The Proceedings article is indeed bizarre, but I don't think it's as insane as it first appears. To my mind the easiest way to get some kind of letter of marque would be to make some kind of deal with merchant ships during the world wars wherein they were compensated for sinking submarines. IOTL the Royal Navy outfitted "Q-ships" to trick U-Boats to within gunnery range, and it's easy to see a government more concerned about its bottom line offering merchant mariners a kind of reward if they outfitted themselves and sank submarines. Of course, this is the exact kind of duplicity that led Germany to ditch cruiser rules for submarine commerce raiders in the first place, so although you get later privateers for the sake of your question I doubt they last that long -- the convoy system and actively militarized escorts are simply too effective compared to the occasional unaccompanied "merchant" scoring a kill.
The reason I don't think the Proceedings article is too too crazy is because the nature of naval warfare changed with the advent of anti-ship missiles. During the age of large-caliber guns it would have been prohibitively expensive to purchase guns, a magazine system, and train a gun crew. Once you can buy a pack of anti-ship missiles and either threaten an enemy ship with them or -- more likely IMO but requires some tweaking to the definition of privateering -- just shooting down enemy merchant ships and getting a reward for them, that dynamic changes. This is particularly easy to accomplish once you get modern over-the-horizon targeting methods requiring little more than a commercial satellite uplink to shoot at vessels that you can't even see.

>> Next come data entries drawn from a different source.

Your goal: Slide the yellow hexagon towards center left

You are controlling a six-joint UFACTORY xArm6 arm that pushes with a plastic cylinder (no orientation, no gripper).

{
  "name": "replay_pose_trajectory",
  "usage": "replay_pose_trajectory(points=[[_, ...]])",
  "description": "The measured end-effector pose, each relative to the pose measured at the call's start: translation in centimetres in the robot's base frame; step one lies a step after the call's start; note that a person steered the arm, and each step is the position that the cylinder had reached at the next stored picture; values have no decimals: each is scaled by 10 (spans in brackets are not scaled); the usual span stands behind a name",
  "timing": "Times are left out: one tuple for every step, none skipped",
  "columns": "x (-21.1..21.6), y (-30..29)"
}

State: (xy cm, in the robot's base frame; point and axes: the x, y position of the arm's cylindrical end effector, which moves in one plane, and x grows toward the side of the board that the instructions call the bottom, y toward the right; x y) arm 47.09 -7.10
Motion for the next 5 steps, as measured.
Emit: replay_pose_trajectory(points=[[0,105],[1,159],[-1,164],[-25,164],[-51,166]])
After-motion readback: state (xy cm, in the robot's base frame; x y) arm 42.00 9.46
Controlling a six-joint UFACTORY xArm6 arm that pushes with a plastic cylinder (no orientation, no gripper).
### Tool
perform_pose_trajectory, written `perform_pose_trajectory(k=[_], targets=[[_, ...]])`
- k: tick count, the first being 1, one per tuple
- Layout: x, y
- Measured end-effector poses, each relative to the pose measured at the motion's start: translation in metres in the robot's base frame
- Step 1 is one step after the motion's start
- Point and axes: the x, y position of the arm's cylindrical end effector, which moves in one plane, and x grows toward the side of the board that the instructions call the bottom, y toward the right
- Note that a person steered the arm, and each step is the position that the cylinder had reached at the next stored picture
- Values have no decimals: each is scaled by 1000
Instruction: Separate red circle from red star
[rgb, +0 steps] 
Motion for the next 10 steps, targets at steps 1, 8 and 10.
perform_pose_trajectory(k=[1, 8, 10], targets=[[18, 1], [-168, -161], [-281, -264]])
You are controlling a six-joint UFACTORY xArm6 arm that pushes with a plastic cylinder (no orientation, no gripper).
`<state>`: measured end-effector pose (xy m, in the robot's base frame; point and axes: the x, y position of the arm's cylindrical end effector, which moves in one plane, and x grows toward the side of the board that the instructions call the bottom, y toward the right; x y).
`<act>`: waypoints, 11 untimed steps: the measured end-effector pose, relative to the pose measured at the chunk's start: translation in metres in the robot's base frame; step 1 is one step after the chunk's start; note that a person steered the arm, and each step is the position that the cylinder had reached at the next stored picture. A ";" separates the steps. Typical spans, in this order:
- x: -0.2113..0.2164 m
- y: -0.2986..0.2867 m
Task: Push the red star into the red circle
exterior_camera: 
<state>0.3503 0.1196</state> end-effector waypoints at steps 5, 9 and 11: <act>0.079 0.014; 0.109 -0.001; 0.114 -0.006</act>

As to a conflict where this is likely to occur... I think that's a harder problem than the mechanics of it, actually. During the world wars it's probably not worth the cost, since neutrals were fair game to German submarines anyway. Afterwards, you have to imagine that any kind of war is going to occur around some kind of neutral shipping and that both sides are probably going to keep trading with non-aligned regional powers. In that case I would say it's probably not worth exposing your or your allied merchant mariners to scrutiny/capture/death in order to hit one or two of the other side's merchants with an anti-ship missile. Very quickly you end up in a place where the ROE are altered such that, if Soviet merchant ships are known to have fired upon US-bound shipping, US submarines get green light to engage any Soviet freighters they see, thus negating the surprise advantage offered by privateers.